One of the principles within relational theory is that each entity’s row or tuple be uniquely identifiable.  This means the defined structure includes some combination of attributes whose populated values serve to identify an individual row within the table/relation.  This, or these, attribute(s) are the candidate key(s) for the structure.  The candidate key is also known as the primary key, or if a structure has multiple candidate keys, then one of them is designated as the primary key.  When building up a logical design, primary keys should be identified by the actual data points in play.  Generated or surrogate keys should be held in abeyance until dealing with the physical design and its implementation.  There are some exceptions to this, as in the case of business data that is expected to be generated.  For example, when building an account management system for a new company, the expectation should be that the business will want to generate an account number.  Alternatively, there may be circumstances where all attributes within an entity truly are necessary to serve as the primary key - but such circumstances should be rare (and hopefully the entity involved in such extreme circumstances has very few attributes).  If one finds this not to be true and is frequently running into entities that have many columns and have a need to use all columns to comprise a unique identifier, then one might best take a step back and review the logical data modeling process.

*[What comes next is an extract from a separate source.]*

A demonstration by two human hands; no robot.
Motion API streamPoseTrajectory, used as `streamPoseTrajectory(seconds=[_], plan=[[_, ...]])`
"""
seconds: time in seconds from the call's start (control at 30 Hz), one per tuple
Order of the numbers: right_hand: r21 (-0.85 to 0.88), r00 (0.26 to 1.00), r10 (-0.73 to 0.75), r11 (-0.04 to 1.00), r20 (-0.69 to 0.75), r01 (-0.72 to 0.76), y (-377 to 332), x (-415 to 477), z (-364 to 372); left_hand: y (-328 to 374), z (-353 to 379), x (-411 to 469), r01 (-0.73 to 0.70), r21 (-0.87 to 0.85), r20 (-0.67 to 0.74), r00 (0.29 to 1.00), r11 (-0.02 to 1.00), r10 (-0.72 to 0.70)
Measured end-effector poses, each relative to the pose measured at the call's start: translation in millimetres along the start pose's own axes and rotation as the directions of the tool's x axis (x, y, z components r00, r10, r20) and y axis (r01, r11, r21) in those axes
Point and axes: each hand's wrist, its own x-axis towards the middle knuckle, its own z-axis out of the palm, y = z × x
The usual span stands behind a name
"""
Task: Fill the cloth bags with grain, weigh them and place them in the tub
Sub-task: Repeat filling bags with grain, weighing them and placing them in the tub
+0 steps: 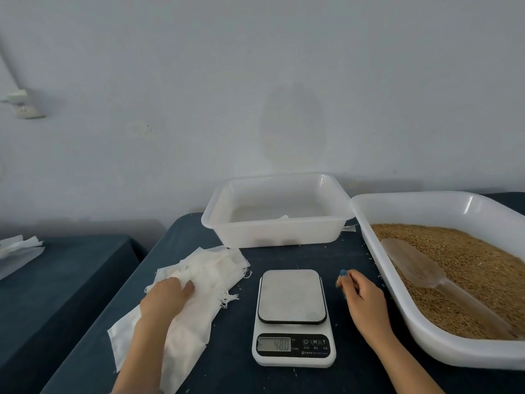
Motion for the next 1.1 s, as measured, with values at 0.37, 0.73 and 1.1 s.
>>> streamPoseTrajectory(seconds=[0.37,0.73,1.1], plan=[[0.002,1.0,0.023,1.0,0.013,-0.023,-1.6,-0.1,-1.0,3.2,-2.5,-4.3,0.002,-0.472,-0.141,0.987,0.882,-0.078],[0.03,1.0,-0.001,1.0,0.022,0.0,-4.4,-1.3,-2.0,8.4,-5.3,-43.1,-0.21,-0.387,-0.631,0.771,0.898,-0.092],[0.037,0.997,-0.033,0.999,0.073,0.03,-8.3,-5.3,-3.7,7.6,-17.8,-38.3,-0.184,-0.587,-0.531,0.823,0.788,-0.203]])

Under far too many circumstances, those responsible for modeling data are ignoring the above perspective on primary keys and are simply defining surrogate keys for everything in their data model.  One might be kind when confronted with a data model where everything has a generated primary key and assume such models are physical-only data models.  And further assume that were someone to make an effort to establish a logical version of these models, then more semantics-founded primary keys would come to light.  However, the obvious flaw with that line of reasoning is that without establishing the logical model first, who can say that any of the tables defined within the physical-only model are at a proper and defendable level of detail?  Without the proper logical analysis of the functional dependencies across the data, some tables may actually be, semantically speaking, odd collections and very unnatural creatures.  Ubiquitous generated keys ultimately mean that the semantics of the data objects involved are not expressed within the data model at all.  Every object is a fiat object; entries exist simply because some code inserted it, for good or for bad, correctly or incorrectly.  There is no truth being expressed at all. 

It seems that there is often an unnatural fear of exploring truly logical data models.  Too much fuss and bluster spews over implementation issues that are mislabeled as relational theory issues.  This confusion seems to drive designers into physical choices and decisions long before the physical model should be considered.  Logical models are based on functional dependencies between the data elements, and not number of reads.  Once the discussion considers speed of response, or the number of reads, or the count of records retrieved in a single read, or the amount of storage used, and the like, then the issues under discussion are related to implementation and NOT to theoretical issues at all.  Generated keys can be a useful tool in creating logical database designs, but they can be easily over-used.  The designer must consider whether the business truly wishes to drive a function that creates new key values and then use and expose those values to users.  It is the business-related aspects of a generated key’s usefulness that establishes the key as an item within the logical realm.